**Aim of the exercise**
Copy every line in the listing that contains "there".

**Source information**
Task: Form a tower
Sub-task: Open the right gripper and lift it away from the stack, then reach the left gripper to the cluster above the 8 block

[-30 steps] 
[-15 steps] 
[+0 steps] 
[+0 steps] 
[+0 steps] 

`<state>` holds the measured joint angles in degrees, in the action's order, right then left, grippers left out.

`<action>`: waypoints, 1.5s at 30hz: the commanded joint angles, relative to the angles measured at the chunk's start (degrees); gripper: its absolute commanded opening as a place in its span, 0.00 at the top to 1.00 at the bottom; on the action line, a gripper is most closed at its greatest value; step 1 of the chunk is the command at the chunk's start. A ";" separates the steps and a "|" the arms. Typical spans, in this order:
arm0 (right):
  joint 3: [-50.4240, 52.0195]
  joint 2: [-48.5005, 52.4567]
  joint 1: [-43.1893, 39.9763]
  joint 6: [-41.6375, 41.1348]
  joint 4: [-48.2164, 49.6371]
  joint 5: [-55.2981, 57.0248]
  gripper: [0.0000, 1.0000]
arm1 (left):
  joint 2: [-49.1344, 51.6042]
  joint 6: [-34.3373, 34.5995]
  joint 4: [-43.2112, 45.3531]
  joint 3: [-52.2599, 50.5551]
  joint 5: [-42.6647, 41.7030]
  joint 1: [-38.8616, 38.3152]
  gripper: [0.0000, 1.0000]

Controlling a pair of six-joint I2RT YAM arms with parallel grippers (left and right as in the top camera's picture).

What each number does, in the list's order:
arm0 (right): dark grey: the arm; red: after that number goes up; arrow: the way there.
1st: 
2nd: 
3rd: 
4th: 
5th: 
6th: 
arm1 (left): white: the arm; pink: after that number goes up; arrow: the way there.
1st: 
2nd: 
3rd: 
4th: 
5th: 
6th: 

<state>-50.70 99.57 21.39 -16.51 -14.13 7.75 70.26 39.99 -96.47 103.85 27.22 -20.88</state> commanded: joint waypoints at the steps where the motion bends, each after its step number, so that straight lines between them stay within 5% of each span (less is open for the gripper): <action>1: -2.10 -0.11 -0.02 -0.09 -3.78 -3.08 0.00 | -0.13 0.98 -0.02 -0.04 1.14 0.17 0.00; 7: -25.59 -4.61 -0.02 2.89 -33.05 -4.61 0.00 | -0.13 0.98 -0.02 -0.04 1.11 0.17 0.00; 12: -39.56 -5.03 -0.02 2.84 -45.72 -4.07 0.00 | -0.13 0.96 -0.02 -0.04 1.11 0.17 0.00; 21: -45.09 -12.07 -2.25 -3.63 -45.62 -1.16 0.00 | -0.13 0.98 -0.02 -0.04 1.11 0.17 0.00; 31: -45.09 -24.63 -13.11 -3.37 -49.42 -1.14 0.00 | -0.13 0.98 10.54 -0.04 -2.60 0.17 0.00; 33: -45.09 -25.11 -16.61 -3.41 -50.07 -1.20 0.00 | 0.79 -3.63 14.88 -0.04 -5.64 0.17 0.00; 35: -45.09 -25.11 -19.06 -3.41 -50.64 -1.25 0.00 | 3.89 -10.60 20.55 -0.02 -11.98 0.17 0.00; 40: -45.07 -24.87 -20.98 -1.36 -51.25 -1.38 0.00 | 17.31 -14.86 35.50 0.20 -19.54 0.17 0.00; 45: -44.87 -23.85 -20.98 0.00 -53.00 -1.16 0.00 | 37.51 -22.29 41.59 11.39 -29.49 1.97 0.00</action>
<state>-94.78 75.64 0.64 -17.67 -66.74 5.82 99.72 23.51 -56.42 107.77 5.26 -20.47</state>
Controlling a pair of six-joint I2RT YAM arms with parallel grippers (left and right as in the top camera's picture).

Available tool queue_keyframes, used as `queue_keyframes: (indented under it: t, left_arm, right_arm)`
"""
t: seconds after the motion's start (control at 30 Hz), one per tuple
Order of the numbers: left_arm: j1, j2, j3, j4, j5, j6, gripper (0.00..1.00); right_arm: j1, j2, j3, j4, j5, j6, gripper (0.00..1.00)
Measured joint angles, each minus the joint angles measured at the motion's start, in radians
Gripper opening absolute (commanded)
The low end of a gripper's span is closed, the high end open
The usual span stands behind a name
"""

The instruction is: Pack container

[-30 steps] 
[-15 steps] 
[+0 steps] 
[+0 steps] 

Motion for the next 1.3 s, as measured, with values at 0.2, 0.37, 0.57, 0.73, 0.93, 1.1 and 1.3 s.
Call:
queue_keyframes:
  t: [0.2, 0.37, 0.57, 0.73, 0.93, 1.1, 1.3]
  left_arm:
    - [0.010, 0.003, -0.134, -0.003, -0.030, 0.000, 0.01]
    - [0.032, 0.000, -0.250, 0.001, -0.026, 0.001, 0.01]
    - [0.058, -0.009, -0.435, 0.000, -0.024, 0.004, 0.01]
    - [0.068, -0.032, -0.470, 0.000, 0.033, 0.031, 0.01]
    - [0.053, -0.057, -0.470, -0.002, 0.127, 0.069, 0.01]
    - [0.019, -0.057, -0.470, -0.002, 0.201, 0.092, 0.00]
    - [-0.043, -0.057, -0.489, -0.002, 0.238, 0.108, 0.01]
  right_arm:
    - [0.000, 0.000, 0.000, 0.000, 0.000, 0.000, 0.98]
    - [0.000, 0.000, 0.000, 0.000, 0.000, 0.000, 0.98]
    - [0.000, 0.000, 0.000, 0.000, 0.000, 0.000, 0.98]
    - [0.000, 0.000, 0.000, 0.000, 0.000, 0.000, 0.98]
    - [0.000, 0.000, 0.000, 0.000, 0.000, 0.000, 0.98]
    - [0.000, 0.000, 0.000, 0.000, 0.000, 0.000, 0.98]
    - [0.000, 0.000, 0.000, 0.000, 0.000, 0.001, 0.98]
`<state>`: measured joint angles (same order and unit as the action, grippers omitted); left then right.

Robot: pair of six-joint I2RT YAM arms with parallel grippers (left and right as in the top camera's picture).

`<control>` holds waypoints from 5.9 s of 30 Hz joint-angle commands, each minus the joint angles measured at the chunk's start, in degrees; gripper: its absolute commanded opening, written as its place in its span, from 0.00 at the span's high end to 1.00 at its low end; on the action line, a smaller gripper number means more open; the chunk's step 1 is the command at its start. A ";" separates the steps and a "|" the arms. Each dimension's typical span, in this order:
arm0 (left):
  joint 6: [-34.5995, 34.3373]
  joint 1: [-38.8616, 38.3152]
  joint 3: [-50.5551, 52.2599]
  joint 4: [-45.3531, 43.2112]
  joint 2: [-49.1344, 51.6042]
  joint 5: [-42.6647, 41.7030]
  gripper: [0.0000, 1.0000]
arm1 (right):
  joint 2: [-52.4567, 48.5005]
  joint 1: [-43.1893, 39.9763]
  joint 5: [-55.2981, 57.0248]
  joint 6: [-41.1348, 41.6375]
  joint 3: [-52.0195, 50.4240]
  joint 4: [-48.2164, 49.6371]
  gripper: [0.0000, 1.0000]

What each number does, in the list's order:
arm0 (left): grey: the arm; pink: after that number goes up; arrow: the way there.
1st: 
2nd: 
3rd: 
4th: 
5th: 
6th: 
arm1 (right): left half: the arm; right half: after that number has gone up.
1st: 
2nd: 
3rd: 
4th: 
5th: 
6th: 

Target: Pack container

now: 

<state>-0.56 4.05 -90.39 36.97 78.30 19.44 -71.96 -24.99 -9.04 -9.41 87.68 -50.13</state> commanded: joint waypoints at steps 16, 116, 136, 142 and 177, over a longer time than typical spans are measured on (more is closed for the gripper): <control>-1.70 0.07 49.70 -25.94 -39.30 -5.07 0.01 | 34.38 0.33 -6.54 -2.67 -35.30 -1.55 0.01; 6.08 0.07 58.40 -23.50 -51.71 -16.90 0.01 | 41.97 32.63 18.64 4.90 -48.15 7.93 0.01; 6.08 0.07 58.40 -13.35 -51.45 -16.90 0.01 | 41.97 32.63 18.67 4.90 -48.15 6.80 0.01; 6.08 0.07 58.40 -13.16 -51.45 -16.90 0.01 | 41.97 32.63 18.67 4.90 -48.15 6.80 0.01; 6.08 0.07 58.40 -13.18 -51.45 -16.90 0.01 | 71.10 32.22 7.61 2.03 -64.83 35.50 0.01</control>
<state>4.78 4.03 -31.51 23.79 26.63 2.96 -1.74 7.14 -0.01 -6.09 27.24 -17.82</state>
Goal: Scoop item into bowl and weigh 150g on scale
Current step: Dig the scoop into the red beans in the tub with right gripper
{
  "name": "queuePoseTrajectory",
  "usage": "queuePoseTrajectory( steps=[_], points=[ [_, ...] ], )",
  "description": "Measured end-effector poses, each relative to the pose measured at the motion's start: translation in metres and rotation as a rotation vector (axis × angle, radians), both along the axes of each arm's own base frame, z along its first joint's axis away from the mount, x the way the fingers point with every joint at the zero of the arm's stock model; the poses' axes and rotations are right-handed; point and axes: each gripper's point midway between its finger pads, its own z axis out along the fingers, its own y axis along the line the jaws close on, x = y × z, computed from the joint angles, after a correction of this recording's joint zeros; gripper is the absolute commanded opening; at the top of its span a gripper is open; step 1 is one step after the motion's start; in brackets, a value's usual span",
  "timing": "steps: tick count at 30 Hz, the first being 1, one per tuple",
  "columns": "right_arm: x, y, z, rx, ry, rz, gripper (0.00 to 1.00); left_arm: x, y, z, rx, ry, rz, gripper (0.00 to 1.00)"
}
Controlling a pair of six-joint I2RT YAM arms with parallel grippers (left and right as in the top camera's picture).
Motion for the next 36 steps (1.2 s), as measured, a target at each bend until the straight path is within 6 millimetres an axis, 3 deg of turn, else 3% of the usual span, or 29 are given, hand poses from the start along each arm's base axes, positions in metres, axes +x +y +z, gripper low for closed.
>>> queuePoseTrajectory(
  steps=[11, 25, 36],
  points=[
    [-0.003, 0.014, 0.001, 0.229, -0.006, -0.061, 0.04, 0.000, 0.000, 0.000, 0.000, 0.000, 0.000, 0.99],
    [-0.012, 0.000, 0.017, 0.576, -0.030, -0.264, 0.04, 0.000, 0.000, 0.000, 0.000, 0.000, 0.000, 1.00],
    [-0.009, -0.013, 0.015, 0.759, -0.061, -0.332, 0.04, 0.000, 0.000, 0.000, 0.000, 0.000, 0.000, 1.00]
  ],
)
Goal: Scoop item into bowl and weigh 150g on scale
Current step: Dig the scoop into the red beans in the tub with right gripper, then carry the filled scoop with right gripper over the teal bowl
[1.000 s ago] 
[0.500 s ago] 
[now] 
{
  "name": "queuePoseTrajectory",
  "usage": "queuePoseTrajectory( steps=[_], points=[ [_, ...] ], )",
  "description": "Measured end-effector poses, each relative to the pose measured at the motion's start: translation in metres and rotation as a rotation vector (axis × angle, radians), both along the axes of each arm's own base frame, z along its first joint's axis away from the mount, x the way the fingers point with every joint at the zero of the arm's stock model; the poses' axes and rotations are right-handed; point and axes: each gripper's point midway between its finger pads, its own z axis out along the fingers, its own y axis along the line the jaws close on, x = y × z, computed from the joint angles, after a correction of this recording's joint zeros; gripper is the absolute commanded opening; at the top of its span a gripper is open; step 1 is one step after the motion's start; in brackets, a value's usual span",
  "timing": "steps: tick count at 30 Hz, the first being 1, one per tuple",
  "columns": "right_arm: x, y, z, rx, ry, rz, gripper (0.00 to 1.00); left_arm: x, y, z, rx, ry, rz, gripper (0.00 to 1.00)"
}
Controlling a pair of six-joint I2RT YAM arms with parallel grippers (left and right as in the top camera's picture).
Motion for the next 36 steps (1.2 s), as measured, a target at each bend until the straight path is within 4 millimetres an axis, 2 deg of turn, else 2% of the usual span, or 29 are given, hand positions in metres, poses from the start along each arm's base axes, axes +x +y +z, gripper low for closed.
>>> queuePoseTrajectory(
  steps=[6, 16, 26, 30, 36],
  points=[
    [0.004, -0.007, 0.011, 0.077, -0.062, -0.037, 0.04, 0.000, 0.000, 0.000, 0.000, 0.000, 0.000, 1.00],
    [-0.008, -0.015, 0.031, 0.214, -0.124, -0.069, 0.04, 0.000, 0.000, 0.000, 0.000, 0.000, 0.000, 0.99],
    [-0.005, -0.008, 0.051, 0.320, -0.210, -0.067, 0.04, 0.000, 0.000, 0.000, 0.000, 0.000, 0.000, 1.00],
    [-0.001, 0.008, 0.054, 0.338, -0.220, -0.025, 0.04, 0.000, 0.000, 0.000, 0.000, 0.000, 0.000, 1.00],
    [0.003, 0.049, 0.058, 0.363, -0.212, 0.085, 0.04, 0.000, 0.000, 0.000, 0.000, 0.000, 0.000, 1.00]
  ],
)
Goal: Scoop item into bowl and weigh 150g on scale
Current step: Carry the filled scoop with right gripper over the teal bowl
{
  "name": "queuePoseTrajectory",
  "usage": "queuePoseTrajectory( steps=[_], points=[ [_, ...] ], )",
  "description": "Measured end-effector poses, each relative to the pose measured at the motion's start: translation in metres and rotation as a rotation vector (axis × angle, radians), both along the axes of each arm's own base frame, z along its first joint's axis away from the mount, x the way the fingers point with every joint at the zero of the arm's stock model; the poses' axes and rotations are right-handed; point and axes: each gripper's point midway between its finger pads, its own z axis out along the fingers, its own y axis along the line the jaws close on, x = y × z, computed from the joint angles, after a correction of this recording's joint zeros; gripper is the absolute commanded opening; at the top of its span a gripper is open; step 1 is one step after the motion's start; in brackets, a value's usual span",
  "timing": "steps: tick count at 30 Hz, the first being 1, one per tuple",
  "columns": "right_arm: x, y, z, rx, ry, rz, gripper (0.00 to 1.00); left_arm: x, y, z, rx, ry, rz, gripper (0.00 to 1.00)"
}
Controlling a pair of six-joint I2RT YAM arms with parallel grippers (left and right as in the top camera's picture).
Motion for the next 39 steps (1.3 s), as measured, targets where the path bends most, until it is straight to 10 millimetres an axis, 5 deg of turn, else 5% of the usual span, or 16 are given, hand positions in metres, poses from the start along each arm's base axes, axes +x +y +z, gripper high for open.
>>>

**Exercise solution**
arm0 (right): dark grey: the arm; red: after that number goes up; arrow: the way there.
arm1 (left): white: the arm; pink: after that number goes up; arrow: the way there.
arm0 (left): grey: the arm; pink: after that number goes up; arrow: the way there.

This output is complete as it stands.